Она попыталась уйти, но я запер дверь. Я умолял ее не уходить, зачем ночевать на холодном мокром пляже, если здесь, в Хилтоне, есть такая комфортабельная огромная кровать, которую мы могли бы разделить.
– Я совсем не хочу менять твои принципы, Наоми. Если кровать – это слишком буржуазно, мы можем заняться любовью на полу…
– Ты имеешь в виду по-ло-вой акт? – переспросила она. – С тобой?
– Да! Со мной! С порождением внутренне несправедливой системы! Со мной, с ее пособником! С Портным!
– Мистер Портной, извините меня, но если ваши глупые шутки…
И тут началась рукопашная. Я повалил ее на кровать, но едва дотронулся до ее груди, как она нанесла мне такой удар в челюсть, что у меня чуть не треснул череп.
– Где ты этому научилась, черт подери?! – закричал я. – В армии?
– Да!
Я поднялся и сел на стул.
– Хорошеньким вещам они учат девушек.
– Знаешь, – произнесла она без тени участия, – с тобой что-то не в порядке.
– Ну да, у меня язык в крови…
– Ты самый несчастный человек из всех, кого я знала.

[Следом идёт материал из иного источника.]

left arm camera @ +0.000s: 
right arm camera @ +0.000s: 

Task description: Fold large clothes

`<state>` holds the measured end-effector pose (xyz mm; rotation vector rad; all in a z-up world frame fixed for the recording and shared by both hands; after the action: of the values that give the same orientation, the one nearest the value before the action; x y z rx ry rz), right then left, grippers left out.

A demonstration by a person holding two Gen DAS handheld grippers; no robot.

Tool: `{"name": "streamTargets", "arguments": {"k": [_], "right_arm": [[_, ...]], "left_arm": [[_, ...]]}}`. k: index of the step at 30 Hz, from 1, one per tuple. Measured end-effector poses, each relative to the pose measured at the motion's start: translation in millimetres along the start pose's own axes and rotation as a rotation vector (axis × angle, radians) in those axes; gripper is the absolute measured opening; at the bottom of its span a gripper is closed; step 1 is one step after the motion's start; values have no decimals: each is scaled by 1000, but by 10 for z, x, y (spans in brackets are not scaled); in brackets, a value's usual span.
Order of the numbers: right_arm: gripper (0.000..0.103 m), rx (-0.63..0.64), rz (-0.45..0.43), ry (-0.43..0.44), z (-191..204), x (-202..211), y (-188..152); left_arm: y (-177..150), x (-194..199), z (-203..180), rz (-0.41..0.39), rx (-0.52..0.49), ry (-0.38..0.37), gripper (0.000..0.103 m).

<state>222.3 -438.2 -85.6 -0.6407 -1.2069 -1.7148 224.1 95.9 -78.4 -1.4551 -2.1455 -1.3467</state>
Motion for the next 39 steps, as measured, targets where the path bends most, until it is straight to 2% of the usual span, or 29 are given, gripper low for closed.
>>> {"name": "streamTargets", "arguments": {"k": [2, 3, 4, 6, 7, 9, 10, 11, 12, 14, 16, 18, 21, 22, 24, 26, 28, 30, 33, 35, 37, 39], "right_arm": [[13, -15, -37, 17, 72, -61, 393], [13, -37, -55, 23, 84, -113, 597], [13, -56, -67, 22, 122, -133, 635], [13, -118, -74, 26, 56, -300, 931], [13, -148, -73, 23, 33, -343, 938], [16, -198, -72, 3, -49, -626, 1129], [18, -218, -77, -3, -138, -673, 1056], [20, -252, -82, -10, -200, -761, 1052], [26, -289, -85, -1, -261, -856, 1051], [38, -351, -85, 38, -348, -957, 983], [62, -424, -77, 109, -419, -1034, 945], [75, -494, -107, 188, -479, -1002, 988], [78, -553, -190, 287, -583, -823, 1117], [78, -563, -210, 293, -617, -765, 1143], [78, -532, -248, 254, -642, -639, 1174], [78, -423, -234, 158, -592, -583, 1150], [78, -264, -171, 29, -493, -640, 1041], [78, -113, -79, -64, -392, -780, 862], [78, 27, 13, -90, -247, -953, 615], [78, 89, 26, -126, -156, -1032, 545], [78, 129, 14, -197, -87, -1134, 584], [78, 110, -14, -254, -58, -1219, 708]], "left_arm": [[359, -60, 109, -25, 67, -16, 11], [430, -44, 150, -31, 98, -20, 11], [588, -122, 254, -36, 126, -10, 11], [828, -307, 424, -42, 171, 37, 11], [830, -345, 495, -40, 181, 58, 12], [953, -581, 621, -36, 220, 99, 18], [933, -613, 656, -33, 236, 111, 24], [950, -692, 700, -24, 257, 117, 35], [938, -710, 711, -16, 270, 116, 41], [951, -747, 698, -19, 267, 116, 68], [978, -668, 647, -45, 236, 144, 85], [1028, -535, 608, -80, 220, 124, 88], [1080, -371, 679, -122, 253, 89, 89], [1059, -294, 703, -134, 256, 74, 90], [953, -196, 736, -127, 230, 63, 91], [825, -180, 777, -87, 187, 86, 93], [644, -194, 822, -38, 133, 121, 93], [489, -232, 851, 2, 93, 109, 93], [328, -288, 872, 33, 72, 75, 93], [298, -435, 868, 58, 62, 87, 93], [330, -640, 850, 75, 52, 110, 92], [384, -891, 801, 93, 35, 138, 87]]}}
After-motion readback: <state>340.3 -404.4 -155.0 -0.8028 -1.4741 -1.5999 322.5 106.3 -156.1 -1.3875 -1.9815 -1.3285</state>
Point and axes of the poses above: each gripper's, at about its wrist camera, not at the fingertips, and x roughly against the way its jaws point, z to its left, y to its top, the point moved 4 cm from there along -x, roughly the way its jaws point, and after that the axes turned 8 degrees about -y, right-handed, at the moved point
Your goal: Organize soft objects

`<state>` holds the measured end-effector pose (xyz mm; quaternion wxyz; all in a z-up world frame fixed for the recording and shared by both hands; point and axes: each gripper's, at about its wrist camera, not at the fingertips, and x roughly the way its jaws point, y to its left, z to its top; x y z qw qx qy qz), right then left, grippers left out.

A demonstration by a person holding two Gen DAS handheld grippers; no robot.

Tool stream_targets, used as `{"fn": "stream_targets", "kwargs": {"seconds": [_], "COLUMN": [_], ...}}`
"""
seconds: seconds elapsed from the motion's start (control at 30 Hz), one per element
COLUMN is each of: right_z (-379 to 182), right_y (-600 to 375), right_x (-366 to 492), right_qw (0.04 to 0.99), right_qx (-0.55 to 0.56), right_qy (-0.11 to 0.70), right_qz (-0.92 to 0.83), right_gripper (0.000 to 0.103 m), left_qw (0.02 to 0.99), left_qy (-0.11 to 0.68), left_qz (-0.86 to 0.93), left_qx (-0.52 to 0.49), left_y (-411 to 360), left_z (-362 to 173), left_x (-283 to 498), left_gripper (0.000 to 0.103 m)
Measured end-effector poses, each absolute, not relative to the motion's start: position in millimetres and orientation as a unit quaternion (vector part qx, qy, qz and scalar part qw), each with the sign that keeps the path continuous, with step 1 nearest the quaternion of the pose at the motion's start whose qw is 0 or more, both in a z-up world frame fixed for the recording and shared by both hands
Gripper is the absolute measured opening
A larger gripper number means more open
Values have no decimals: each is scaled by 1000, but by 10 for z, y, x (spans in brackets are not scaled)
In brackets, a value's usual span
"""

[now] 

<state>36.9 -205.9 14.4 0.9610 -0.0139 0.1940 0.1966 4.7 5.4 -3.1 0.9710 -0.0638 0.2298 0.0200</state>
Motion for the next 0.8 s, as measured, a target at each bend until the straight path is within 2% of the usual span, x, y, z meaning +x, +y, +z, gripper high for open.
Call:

Ты похож на ребенка.
– Нет, это не так!
Но она уже отмела все объяснения, которые я мог ей предложить, и взялась читать мне очередную лекцию, на этот раз о моих недостатках, которые она успела увидеть за прошедший день.
– Ты недоволен собой! Почему? Это очень плохо для человека – осуждать свою жизнь так, как это делаешь ты. Ты получаешь какое-то удовольствие, ты гордишься тем, что делаешь себя предметом своего странного чувства юмора. Я не верю в то, что ты хочешь изменить свою жизнь. Ты все выворачиваешь наизнанку, во всем видишь только смешное. И так целый день. Во всем ирония или самоунижение.

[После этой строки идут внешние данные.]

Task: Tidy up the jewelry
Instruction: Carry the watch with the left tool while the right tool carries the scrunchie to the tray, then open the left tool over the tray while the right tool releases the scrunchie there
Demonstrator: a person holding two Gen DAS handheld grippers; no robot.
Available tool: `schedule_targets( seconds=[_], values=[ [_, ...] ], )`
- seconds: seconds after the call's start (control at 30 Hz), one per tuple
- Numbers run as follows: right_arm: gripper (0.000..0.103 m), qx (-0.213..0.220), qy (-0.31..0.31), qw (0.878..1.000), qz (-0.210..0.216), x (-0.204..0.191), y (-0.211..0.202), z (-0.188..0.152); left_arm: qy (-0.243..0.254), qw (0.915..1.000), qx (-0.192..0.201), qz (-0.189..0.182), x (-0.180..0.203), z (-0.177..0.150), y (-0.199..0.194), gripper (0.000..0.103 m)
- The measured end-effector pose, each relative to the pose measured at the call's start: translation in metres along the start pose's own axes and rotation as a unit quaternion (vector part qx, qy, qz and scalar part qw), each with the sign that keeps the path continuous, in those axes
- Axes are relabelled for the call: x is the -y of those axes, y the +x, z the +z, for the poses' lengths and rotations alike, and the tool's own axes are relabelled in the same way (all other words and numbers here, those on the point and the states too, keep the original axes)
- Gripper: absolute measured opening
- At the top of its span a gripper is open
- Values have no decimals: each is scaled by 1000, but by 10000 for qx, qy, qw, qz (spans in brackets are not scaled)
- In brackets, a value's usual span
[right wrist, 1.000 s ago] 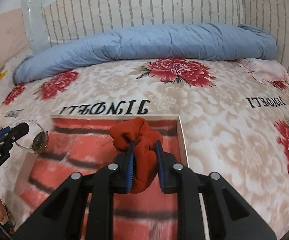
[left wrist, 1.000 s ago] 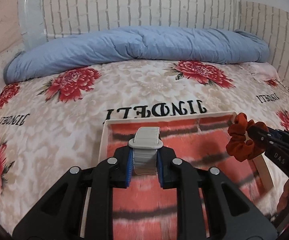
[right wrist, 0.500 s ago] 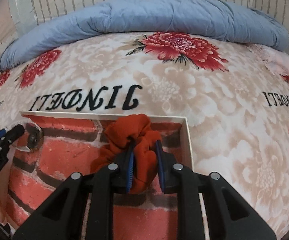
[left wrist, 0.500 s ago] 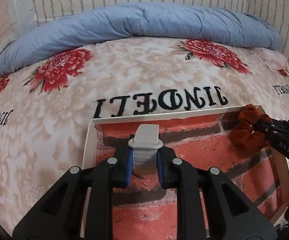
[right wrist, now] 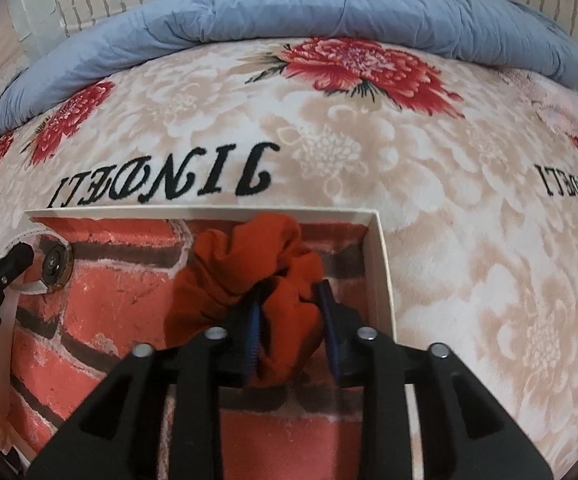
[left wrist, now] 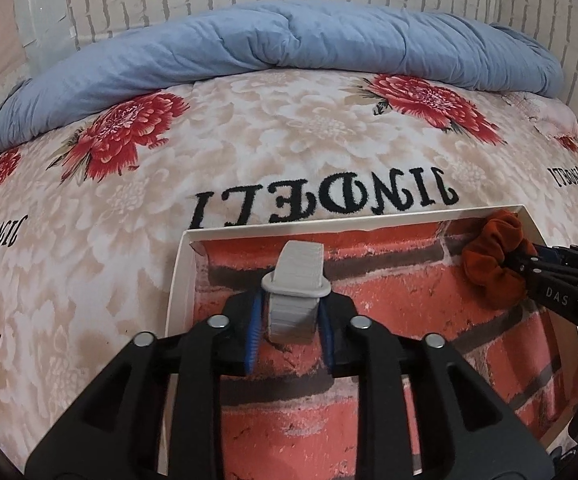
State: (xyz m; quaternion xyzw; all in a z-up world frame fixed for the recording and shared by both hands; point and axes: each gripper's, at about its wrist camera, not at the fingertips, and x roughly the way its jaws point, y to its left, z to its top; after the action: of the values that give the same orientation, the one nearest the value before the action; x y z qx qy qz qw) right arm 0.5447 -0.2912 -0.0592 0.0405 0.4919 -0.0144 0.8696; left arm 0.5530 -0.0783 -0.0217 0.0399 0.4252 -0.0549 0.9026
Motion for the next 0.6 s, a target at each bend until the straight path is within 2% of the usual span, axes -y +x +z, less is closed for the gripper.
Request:
schedule_targets(
  seconds=[0.07,0.1,0.17,0.23,0.47,0.6],
  values=[
    [43,-29,-44,10000,-6,0,-2,-3,5,10000,43,69,-1,-3,-5,35],
    [44,-38,-77,10000,5,0,-4,-5,25,10000,43,76,-1,-4,-7,37],
    [48,-42,-110,9999,37,1,-10,-8,58,9999,85,116,0,-7,-13,58],
    [50,21,-100,9999,105,4,-21,-13,84,9996,205,157,0,-12,-23,70],
    [71,562,29,9981,233,20,-80,-41,57,9989,474,-5,0,-31,-73,86],
    [75,831,-63,9963,203,26,-117,-65,34,9974,709,-95,-3,-48,-118,90]
  ],
)
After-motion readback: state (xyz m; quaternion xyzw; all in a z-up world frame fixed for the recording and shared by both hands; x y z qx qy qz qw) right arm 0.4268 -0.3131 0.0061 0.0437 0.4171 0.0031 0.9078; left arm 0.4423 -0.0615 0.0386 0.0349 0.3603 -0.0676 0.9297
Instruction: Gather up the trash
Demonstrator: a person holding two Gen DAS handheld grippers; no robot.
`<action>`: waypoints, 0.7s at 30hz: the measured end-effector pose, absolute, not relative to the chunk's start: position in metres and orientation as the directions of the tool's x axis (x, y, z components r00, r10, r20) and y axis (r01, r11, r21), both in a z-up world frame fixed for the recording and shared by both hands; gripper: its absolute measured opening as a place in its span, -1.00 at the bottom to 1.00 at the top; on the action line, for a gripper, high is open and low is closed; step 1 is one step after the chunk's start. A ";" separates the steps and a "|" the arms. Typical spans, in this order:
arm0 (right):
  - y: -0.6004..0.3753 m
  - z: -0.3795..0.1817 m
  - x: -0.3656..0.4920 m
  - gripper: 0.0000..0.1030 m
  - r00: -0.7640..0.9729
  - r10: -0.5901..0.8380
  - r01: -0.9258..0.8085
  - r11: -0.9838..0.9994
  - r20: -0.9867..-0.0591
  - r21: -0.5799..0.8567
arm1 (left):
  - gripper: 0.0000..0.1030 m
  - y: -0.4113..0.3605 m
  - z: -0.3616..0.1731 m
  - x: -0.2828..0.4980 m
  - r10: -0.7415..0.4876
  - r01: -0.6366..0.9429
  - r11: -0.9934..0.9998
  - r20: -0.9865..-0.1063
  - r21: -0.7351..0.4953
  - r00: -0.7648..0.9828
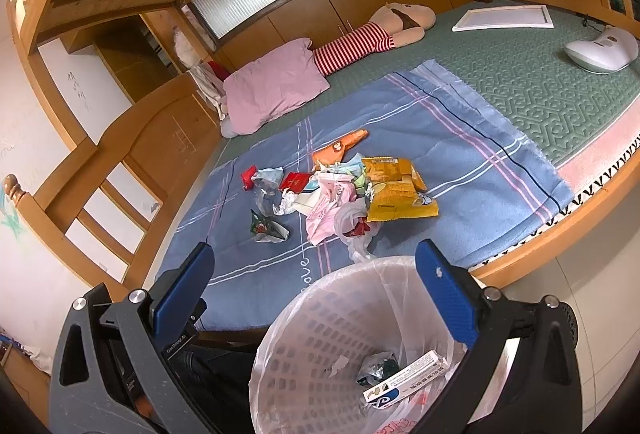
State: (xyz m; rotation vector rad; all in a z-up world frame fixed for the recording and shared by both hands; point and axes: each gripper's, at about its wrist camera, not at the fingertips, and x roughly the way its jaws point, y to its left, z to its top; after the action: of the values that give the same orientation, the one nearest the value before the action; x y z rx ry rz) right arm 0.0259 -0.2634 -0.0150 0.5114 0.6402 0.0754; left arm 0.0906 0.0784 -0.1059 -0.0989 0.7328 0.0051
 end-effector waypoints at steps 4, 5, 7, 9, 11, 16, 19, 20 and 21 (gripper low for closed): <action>-0.263 -0.015 0.026 0.91 0.804 0.222 0.088 0.873 -0.552 0.479 | 0.80 0.079 -0.108 0.091 -0.028 -0.043 0.995 -0.673 -0.089 0.739; -0.263 -0.016 0.026 0.91 0.804 0.221 0.089 0.873 -0.553 0.479 | 0.80 0.079 -0.108 0.091 -0.028 -0.043 0.995 -0.674 -0.089 0.738; -0.263 -0.016 0.026 0.91 0.802 0.221 0.090 0.873 -0.554 0.479 | 0.80 0.079 -0.108 0.091 -0.028 -0.043 0.995 -0.674 -0.088 0.738; -0.264 -0.018 0.026 0.91 0.801 0.222 0.092 0.872 -0.556 0.481 | 0.80 0.079 -0.108 0.091 -0.027 -0.043 0.995 -0.674 -0.087 0.738; -0.265 -0.019 0.026 0.91 0.800 0.221 0.094 0.872 -0.558 0.481 | 0.80 0.079 -0.108 0.091 -0.027 -0.044 0.995 -0.675 -0.088 0.737; -0.265 -0.020 0.026 0.91 0.798 0.218 0.097 0.873 -0.561 0.478 | 0.80 0.079 -0.110 0.092 -0.025 -0.047 0.995 -0.679 -0.087 0.734; -0.267 -0.023 0.027 0.91 0.796 0.216 0.104 0.872 -0.566 0.479 | 0.80 0.080 -0.111 0.095 -0.029 -0.042 0.995 -0.685 -0.087 0.728; -0.268 -0.023 0.027 0.91 0.796 0.216 0.105 0.871 -0.566 0.480 | 0.80 0.080 -0.110 0.099 -0.033 -0.036 0.996 -0.687 -0.086 0.726; -0.269 -0.023 0.028 0.91 0.796 0.214 0.108 0.870 -0.566 0.481 | 0.80 0.081 -0.107 0.104 -0.039 -0.026 0.996 -0.688 -0.083 0.724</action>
State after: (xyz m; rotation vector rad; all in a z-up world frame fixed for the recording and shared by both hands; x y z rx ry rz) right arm 0.0282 -0.2689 -0.0227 0.5219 0.6553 0.0598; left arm 0.1039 0.0811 -0.1075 -0.0891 0.7608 -0.0072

– Самоунижение. Самопародия.
– Точно! А ведь ты высокообразованный человек – вот что особенно ужасно. Как много ты мог бы сделать! А вместо этого – глупое издевательство над самим собой. Как это ужасно!
– Ну, я не знаю, – пробормотал я, – может быть, это просто типичный еврейский юмор.
– Это не еврейский юмор! Это юмор гетто.
Немного же любви было в ее тирадах, доложу я вам. К утру я уже знал, что являюсь воплощением всего наиболее позорного в том, что называют «культурой диаспоры». Все эти столетия бездомности породили тип такого человека, как я – испуганного, защищающегося, осуждающего себя, одинокого и разрушенного жизнью в языческом мире. Такие же, как я, евреи диаспоры миллионами уходили в газовые камеры, не подняв и руки на своих преследователей, не желая защищать свои жизни ценой собственной крови. Диаспора! Само это слово вызывало у нее гнев.
Когда она закончила, я сказал:
– Отлично. А теперь давай трахнемся.
– Ты отвратителен!
– Верно! Ты начинаешь что-то понимать, доблестная Сабра[49]! Пусть ты будешь вести праведную жизнь в горах, о кей? Ты будешь идеалом для подражания! Ебаная еврейская святая!